When a line in the records includes the string "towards", it goes into the tally; report that tally alone.

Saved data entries
=======

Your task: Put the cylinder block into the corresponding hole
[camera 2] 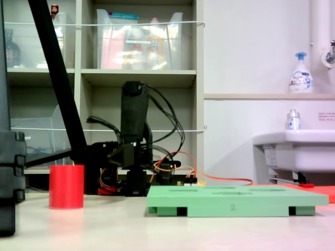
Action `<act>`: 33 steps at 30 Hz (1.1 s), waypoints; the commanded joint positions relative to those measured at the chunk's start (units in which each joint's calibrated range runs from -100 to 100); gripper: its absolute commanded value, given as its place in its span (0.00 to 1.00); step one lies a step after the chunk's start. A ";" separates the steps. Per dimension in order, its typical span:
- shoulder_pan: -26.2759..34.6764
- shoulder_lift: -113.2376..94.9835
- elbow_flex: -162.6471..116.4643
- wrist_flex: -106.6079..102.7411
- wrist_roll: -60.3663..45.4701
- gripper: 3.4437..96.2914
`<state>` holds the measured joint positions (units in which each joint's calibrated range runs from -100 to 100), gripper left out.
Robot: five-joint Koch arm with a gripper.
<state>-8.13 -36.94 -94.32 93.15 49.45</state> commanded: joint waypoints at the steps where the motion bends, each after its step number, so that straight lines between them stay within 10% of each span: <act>1: -0.73 7.19 4.69 6.85 0.59 0.99; 20: -3.71 44.34 35.89 6.85 1.71 0.98; 33: -3.96 47.69 38.58 6.85 1.76 0.45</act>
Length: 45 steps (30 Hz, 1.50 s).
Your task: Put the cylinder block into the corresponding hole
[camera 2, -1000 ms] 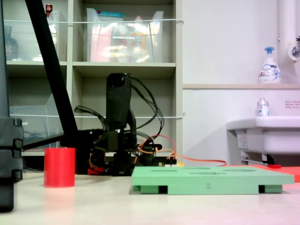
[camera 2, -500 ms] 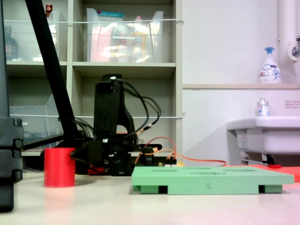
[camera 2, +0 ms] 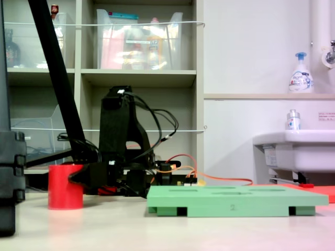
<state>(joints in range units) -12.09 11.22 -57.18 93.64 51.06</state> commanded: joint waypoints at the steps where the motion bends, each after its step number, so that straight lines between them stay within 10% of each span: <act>1: 0.05 -0.60 1.45 6.36 0.15 0.44; 14: 0.68 -8.14 -0.35 5.21 0.29 0.35; 25: 5.13 -58.70 -1.45 -30.61 0.24 0.30; 45: 30.72 -83.98 -15.40 -33.79 -0.73 0.30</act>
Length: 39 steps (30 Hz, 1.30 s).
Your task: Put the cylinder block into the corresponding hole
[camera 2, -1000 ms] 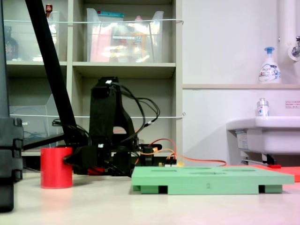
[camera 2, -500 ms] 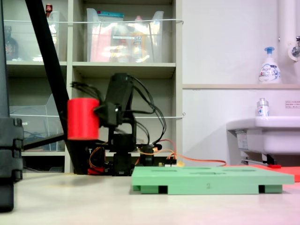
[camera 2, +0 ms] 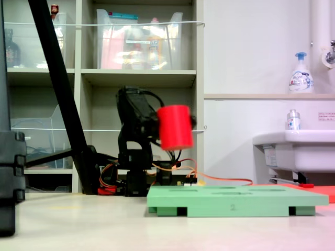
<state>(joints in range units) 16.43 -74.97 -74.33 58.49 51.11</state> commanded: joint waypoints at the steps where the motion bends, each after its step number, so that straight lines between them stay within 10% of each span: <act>1: 3.08 3.46 1.74 1.55 -0.83 0.30; 39: 11.62 43.68 10.82 12.04 -1.66 0.32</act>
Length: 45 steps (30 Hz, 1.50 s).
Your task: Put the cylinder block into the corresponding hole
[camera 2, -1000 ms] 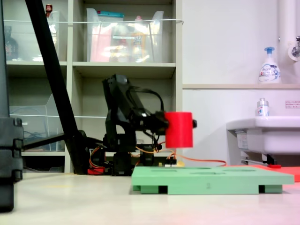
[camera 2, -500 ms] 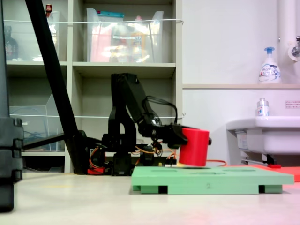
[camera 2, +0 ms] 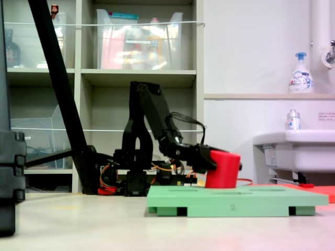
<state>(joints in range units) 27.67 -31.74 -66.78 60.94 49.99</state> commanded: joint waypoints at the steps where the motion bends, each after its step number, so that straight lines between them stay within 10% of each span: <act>1: 0.44 1.15 3.27 9.98 -0.59 0.33; 26: 0.24 7.16 -11.48 23.17 -2.15 0.65; 29: 0.59 -0.39 -13.68 23.56 -2.15 0.83; 37: -0.44 -47.17 -19.66 12.39 -2.15 0.83; 41: -4.40 -68.26 -11.58 -21.70 -5.42 0.50; 45: -10.70 -68.26 -3.91 -24.59 -15.87 0.48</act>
<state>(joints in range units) 19.71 -99.32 -74.42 35.19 39.63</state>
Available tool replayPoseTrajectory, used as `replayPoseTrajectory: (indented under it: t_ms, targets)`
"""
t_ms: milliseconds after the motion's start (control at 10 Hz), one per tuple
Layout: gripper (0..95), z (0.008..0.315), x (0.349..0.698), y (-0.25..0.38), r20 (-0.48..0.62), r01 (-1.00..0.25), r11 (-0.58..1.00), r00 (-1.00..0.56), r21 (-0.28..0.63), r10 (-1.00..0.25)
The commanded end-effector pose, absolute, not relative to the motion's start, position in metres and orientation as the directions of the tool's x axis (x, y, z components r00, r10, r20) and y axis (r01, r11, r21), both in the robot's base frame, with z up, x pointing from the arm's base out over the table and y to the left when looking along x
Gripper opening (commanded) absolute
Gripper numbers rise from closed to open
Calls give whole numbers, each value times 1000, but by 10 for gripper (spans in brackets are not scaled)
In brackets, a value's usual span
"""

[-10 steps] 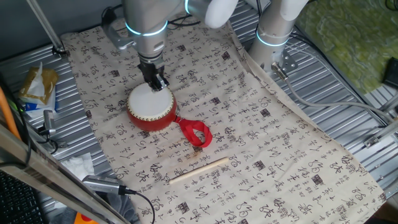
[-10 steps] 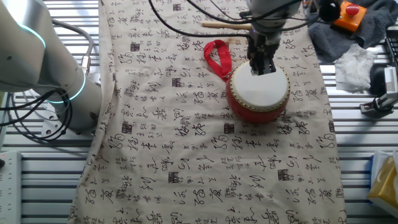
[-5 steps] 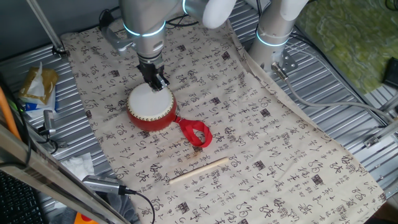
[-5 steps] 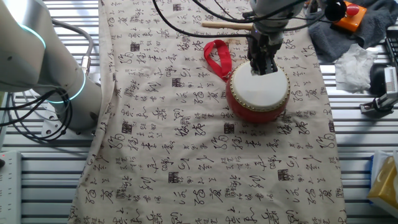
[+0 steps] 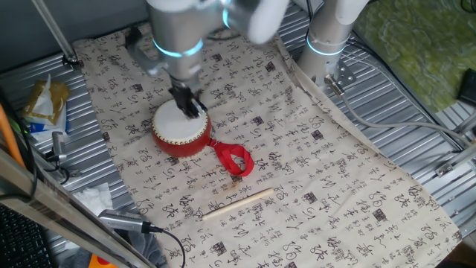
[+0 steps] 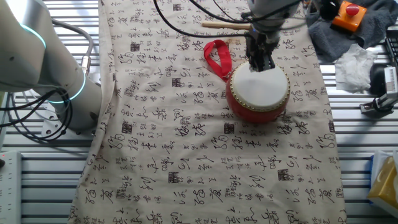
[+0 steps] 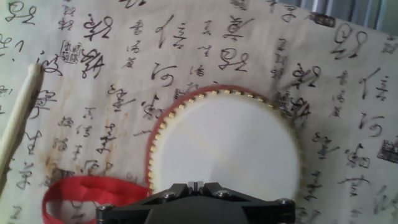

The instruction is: Play the drum

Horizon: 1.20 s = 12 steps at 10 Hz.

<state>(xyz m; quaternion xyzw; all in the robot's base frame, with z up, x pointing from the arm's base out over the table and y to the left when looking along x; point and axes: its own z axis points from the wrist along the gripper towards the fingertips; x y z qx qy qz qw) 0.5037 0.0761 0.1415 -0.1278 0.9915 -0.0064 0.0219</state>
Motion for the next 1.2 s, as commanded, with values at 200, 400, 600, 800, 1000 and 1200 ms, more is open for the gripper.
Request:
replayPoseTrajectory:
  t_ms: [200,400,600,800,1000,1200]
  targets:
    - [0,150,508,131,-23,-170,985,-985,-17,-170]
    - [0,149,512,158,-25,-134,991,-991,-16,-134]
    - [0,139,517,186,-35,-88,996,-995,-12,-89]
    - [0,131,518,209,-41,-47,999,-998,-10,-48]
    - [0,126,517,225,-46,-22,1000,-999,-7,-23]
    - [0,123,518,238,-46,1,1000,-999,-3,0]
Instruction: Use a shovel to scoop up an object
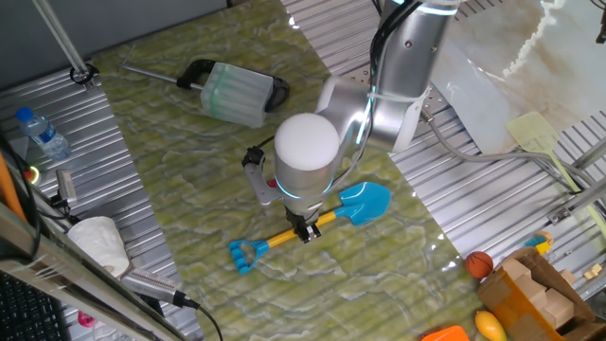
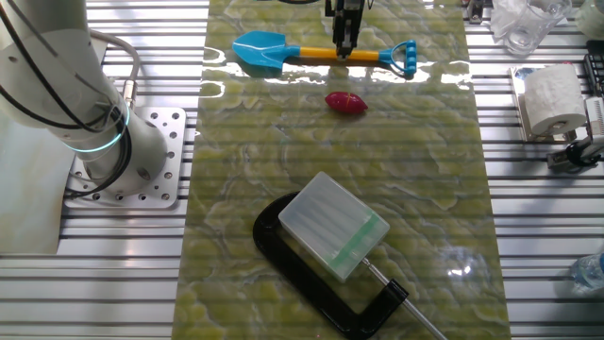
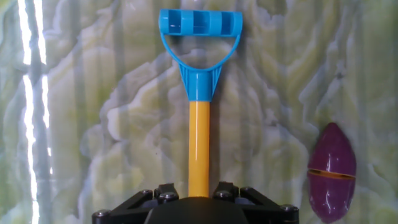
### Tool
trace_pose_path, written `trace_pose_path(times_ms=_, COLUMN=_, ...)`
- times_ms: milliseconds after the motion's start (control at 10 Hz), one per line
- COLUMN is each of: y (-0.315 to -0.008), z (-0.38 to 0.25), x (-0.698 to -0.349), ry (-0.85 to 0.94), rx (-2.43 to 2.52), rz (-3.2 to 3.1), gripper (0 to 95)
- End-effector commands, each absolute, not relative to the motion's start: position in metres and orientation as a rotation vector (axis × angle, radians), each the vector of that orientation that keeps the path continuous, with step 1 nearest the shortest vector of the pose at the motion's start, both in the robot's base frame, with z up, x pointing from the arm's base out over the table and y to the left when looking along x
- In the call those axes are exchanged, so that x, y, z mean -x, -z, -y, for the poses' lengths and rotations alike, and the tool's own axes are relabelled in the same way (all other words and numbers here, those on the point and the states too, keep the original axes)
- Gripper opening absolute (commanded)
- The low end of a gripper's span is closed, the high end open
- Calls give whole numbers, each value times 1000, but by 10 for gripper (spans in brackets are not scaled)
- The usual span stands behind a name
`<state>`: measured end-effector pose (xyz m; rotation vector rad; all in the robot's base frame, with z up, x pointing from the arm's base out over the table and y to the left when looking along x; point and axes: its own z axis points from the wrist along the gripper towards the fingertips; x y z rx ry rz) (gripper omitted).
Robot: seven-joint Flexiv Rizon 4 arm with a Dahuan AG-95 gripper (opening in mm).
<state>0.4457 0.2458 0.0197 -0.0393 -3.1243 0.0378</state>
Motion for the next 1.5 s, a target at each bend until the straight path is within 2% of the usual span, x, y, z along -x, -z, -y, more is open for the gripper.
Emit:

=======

**Exercise solution:** 2